P.W. Terry and Derek Baver
Department of Physics, University of Wisconsin-Madison
Eduardo Fernandez
Center for Turbulence Research, Stanford University
A simple model for collisionless trapped electron mode turbulence (CTEM) shows that the electron nonlinearity leads to significant differences between the linear growth rate and the actual (nonlinear) growth rate. These differences call into question 1) techniques for modeling transport that rely on linear growth rates to infer turbulence levels or turbulent diffusivities; 2) shear suppression thresholds that use a linear growth rate to compare with the ExB shearing rate; 3) bispectral deconvolution techniques that infer a linear growth rate from measured spectra; and 4) quasilinear approximations for transport fluxes.
The origin of nonlinear instability (and/or nonlinear dissipation) in CTEM turbulence is two-fold. First, as with all fluctuations involving the nonadiabatic electron density, the dispersion (both linear and nonlinear) has at least two branches. At infinitesimal amplitude, one yields the linear growth rate and the other is typically damped. The electron nonlinearity, which dominates long wavelength dynamics in the collisionless regime, is quite efficient at exciting any branch that is damped. Unless the damping rate greatly exceeds the nonlinear transfer rate the damped branch reaches finite amplitude and dissipates energy, changing energy balances and saturation. Second, the electron nonlinearity directly affects the correlation of density and potential, the quantity that governs energy input (instability). Analytic calculations suggest that the electron nonlinearity leads to nonlinear instability, and this is born out by measurement of the nonlinear energy input rate in numerical simulations. These two mechanisms appear to work in different parts of the spectrum, with the anomalous damping operative at low k and the nonlinear instability at high k. In contrast to the dissipative regime, they produce a noticeable modification of the density spectrum, so that it no longer follows the shape of the potential spectrum.
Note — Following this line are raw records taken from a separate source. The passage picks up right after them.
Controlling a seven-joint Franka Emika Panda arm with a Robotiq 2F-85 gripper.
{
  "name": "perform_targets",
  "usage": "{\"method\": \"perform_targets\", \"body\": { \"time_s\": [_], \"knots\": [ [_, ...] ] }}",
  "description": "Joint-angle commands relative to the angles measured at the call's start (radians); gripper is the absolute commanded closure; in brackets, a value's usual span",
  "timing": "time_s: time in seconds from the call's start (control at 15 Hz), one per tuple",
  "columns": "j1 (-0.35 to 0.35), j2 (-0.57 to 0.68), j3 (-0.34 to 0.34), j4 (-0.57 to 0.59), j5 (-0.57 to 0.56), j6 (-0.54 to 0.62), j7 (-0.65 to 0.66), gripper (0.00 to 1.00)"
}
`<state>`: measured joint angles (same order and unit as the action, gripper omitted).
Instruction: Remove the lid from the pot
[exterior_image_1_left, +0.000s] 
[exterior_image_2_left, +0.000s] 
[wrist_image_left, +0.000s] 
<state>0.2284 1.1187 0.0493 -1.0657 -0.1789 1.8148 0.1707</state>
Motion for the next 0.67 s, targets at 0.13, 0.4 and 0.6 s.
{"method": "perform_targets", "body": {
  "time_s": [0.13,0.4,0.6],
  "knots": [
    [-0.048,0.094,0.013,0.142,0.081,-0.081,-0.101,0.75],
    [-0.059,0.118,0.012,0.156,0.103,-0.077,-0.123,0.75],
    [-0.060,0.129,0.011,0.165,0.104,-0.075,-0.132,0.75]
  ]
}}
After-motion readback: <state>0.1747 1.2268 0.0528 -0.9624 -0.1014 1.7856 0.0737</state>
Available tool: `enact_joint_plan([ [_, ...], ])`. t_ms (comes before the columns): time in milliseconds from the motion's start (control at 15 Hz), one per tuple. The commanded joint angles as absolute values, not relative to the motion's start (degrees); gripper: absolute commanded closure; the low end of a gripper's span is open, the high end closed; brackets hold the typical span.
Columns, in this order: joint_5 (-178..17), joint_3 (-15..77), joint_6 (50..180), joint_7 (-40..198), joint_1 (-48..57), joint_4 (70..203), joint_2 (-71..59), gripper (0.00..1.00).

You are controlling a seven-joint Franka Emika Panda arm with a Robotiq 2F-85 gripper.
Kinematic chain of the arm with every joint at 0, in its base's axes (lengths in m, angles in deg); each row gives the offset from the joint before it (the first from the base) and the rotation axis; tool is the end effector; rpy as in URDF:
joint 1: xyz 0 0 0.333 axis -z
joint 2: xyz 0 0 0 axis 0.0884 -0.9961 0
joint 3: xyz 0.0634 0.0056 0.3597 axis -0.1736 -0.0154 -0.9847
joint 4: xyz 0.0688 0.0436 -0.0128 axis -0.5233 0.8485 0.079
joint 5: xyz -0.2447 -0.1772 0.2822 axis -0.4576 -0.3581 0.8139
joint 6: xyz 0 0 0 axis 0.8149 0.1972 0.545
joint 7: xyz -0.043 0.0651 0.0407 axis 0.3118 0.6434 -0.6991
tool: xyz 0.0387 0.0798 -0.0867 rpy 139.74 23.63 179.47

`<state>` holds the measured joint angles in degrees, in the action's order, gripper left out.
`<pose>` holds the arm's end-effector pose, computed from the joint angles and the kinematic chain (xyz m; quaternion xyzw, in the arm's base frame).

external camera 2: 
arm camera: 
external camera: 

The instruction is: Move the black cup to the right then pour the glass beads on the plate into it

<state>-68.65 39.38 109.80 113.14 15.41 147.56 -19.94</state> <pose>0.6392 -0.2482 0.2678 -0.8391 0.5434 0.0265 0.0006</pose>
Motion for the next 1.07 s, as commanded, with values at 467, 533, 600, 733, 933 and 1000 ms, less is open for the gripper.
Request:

To assess the effect of these nonlinear processes on various analysis
techniques we make comparisons between the linear growth rate and the nonlinear
growth rate; the linear mixing length saturation estimate (given by the
maximum value of the growth rate divided by the square of the wavenumber)
and the measured turbulent diffusivity in saturation; and the quasilinear
particle flux and the nonlinear flux. The contribution of nonlinear
excitation of the damped branch is quantified by incrementally suppressing
it with successively larger damping.